• TASK PROMPT: In the listing that follows, locate the line containing "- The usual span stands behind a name" and the line containing "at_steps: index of". Retype exactly those two lines and every line between them, and nothing more.

__________

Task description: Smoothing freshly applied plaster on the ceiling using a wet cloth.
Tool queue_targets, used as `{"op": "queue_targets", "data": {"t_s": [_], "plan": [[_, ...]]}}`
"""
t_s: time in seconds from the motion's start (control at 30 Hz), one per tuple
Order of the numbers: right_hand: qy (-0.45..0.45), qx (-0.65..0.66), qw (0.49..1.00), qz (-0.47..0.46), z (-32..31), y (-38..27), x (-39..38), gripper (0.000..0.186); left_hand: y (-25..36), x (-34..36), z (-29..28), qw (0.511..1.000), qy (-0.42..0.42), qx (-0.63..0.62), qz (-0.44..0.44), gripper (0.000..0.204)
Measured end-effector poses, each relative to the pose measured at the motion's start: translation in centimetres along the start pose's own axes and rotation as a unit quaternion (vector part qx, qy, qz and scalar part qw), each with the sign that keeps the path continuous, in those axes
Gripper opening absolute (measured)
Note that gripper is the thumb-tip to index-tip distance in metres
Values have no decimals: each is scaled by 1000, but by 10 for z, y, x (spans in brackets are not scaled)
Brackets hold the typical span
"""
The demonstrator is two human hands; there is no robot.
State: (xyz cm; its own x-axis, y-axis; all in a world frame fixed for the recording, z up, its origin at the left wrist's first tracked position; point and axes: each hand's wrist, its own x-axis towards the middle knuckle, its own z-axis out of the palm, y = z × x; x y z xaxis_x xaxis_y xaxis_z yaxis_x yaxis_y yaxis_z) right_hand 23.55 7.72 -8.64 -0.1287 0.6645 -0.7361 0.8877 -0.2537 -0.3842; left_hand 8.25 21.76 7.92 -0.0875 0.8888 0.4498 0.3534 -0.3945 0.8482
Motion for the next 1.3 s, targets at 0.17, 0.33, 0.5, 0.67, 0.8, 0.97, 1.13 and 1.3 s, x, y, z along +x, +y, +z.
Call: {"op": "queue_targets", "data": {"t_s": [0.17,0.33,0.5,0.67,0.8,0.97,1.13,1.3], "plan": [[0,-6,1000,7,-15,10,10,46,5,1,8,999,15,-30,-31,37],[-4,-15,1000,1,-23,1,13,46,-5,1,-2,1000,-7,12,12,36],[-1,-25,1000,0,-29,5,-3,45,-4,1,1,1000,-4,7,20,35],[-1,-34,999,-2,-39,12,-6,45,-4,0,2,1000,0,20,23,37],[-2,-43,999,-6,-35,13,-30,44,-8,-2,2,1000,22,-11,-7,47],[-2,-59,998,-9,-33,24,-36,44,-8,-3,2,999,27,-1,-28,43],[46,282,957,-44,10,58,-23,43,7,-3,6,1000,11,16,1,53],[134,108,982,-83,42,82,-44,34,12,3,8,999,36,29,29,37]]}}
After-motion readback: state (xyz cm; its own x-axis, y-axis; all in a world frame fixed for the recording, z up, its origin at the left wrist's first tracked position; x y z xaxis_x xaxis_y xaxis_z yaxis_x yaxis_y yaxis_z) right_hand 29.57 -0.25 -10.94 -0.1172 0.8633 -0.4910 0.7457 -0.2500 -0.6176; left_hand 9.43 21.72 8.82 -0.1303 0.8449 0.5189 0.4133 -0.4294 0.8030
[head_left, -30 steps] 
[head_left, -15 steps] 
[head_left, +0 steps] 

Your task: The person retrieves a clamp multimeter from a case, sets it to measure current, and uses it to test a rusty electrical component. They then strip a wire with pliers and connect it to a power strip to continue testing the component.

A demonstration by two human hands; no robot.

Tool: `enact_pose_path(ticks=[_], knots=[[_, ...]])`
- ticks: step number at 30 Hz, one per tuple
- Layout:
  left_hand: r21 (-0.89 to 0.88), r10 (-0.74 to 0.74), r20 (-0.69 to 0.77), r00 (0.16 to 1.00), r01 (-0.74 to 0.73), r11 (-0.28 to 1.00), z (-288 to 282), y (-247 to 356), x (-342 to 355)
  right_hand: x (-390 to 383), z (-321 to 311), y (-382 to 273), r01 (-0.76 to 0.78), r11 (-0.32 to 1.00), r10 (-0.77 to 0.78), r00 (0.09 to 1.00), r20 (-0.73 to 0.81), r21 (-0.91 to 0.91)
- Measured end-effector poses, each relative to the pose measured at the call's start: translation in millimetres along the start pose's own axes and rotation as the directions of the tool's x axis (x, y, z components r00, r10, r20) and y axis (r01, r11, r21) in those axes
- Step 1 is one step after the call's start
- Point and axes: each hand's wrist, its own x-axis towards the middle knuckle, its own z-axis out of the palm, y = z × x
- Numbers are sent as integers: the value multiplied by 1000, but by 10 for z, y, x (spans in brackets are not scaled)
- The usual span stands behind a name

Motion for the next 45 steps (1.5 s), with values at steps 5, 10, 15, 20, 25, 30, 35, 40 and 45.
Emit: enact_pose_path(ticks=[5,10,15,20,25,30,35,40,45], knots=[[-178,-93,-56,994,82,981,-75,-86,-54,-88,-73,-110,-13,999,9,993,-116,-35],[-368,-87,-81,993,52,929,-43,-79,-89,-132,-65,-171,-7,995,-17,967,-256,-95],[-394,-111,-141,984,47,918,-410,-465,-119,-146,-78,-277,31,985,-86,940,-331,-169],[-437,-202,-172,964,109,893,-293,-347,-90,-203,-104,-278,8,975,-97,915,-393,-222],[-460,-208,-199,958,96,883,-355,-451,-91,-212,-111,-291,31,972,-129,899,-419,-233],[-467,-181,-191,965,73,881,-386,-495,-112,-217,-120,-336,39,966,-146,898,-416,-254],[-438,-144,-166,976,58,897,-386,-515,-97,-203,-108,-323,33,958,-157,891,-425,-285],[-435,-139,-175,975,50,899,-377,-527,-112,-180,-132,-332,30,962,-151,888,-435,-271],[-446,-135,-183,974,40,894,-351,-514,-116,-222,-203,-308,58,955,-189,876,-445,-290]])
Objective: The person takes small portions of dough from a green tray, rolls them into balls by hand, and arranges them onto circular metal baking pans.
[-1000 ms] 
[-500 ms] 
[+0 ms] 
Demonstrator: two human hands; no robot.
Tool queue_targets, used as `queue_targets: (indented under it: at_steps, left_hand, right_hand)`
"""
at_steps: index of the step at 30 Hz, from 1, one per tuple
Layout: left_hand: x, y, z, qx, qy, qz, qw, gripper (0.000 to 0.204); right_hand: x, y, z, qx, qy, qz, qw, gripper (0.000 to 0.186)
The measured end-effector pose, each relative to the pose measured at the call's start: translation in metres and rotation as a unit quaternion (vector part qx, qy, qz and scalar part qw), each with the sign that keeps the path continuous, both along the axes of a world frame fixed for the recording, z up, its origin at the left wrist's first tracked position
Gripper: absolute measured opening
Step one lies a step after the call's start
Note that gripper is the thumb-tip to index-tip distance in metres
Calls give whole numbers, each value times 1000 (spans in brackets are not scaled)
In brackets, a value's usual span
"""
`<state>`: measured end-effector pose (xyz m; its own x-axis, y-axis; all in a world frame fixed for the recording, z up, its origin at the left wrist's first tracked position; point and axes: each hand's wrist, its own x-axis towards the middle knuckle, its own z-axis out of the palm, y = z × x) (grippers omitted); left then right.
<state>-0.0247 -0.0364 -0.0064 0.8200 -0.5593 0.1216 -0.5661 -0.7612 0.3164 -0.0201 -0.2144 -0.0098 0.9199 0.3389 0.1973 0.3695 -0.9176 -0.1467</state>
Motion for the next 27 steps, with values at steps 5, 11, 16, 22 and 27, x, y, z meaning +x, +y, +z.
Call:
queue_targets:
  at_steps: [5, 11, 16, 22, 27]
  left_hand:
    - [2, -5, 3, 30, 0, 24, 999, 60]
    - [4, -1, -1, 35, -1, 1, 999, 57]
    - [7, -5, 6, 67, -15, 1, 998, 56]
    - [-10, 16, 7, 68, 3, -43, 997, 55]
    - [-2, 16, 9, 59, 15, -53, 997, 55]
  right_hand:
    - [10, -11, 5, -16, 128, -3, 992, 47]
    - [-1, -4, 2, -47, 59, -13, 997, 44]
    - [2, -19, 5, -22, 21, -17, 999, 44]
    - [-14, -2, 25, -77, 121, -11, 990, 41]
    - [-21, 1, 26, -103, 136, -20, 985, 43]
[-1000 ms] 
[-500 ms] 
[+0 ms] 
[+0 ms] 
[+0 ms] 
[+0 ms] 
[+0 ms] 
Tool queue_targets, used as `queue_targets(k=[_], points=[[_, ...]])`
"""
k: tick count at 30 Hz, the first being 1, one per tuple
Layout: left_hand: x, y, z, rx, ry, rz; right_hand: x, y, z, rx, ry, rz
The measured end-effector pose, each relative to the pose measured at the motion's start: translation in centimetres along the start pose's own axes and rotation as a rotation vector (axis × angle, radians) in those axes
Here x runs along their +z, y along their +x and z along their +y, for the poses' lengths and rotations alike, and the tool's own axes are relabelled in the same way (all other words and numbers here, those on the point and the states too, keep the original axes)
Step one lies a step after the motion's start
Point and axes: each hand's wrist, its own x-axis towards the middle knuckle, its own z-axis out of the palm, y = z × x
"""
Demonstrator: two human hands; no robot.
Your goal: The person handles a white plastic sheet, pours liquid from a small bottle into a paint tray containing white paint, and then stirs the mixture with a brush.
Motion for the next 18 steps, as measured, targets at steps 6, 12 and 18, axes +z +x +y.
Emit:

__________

• EXERCISE OUTPUT:
- The usual span stands behind a name

Motion for the next 45 steps (1.5 s), with values at steps 5, 10, 15, 20, 25, 30, 35, 40 and 45.
Emit: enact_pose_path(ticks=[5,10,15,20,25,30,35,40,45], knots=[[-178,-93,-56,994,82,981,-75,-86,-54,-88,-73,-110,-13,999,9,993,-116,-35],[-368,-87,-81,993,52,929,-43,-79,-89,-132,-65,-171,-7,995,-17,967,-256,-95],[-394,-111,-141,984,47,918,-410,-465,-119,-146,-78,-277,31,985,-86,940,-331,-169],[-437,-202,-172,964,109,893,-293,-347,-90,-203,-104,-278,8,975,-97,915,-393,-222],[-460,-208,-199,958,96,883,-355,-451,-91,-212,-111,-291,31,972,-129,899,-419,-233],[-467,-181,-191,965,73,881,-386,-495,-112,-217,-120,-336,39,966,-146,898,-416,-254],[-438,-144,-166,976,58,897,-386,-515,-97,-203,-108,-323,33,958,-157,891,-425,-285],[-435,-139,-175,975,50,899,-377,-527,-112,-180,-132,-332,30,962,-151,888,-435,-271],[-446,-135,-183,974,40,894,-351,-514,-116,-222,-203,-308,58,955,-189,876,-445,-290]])
Objective: The person takes small portions of dough from a green tray, rolls them into balls by hand, and arranges them onto circular metal baking pans.
[-1000 ms] 
[-500 ms] 
[+0 ms] 
Demonstrator: two human hands; no robot.
Tool queue_targets, used as `queue_targets: (indented under it: at_steps, left_hand, right_hand)`
"""
at_steps: index of the step at 30 Hz, from 1, one per tuple

No more output is needed for this exercise.